┌──
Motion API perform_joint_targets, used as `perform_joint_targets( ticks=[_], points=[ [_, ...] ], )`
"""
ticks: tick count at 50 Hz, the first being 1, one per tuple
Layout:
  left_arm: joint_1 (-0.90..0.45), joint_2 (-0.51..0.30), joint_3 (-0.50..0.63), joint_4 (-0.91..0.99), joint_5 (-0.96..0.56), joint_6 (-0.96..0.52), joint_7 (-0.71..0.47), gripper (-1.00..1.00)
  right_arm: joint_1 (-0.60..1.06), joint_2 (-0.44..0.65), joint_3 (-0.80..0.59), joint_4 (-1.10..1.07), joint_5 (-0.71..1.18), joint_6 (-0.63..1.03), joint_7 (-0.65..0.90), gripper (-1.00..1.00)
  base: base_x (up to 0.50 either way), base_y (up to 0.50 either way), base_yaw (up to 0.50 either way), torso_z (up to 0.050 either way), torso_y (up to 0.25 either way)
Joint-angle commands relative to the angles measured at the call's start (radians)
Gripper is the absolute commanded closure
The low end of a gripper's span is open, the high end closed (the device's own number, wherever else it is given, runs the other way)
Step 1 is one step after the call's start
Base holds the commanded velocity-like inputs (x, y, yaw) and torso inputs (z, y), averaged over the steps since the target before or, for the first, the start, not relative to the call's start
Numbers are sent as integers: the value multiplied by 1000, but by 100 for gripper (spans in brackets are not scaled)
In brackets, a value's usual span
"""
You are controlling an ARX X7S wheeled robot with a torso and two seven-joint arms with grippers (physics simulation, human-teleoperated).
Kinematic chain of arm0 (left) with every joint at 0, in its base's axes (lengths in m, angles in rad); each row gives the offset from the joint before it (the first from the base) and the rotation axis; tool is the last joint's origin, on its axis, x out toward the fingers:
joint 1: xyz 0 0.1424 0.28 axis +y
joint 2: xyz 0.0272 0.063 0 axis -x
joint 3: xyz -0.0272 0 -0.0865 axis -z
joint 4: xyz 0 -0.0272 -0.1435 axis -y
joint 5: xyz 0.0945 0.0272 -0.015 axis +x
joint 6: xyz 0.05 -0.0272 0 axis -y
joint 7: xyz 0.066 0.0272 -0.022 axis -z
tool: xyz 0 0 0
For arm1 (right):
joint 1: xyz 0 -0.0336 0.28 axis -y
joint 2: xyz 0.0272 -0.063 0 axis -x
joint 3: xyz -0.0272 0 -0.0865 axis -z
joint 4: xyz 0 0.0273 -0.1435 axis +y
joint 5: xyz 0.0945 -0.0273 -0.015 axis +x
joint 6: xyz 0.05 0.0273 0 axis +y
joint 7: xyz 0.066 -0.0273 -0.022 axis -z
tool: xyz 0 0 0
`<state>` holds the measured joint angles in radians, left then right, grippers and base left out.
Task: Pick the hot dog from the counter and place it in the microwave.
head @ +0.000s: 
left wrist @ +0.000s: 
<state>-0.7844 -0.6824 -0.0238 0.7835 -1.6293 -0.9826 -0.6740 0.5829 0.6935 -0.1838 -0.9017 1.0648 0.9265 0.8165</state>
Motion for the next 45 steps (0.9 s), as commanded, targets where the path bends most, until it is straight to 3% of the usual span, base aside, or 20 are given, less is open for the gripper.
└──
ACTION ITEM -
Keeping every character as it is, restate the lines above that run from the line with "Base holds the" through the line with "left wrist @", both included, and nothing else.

ANSWER SPACE -
Base holds the commanded velocity-like inputs (x, y, yaw) and torso inputs (z, y), averaged over the steps since the target before or, for the first, the start, not relative to the call's start
Numbers are sent as integers: the value multiplied by 1000, but by 100 for gripper (spans in brackets are not scaled)
In brackets, a value's usual span
"""
You are controlling an ARX X7S wheeled robot with a torso and two seven-joint arms with grippers (physics simulation, human-teleoperated).
Kinematic chain of arm0 (left) with every joint at 0, in its base's axes (lengths in m, angles in rad); each row gives the offset from the joint before it (the first from the base) and the rotation axis; tool is the last joint's origin, on its axis, x out toward the fingers:
joint 1: xyz 0 0.1424 0.28 axis +y
joint 2: xyz 0.0272 0.063 0 axis -x
joint 3: xyz -0.0272 0 -0.0865 axis -z
joint 4: xyz 0 -0.0272 -0.1435 axis -y
joint 5: xyz 0.0945 0.0272 -0.015 axis +x
joint 6: xyz 0.05 -0.0272 0 axis -y
joint 7: xyz 0.066 0.0272 -0.022 axis -z
tool: xyz 0 0 0
For arm1 (right):
joint 1: xyz 0 -0.0336 0.28 axis -y
joint 2: xyz 0.0272 -0.063 0 axis -x
joint 3: xyz -0.0272 0 -0.0865 axis -z
joint 4: xyz 0 0.0273 -0.1435 axis +y
joint 5: xyz 0.0945 -0.0273 -0.015 axis +x
joint 6: xyz 0.05 0.0273 0 axis +y
joint 7: xyz 0.066 -0.0273 -0.022 axis -z
tool: xyz 0 0 0
`<state>` holds the measured joint angles in radians, left then right, grippers and base left out.
Task: Pick the hot dog from the counter and place it in the microwave.
head @ +0.000s: 
left wrist @ +0.000s: 

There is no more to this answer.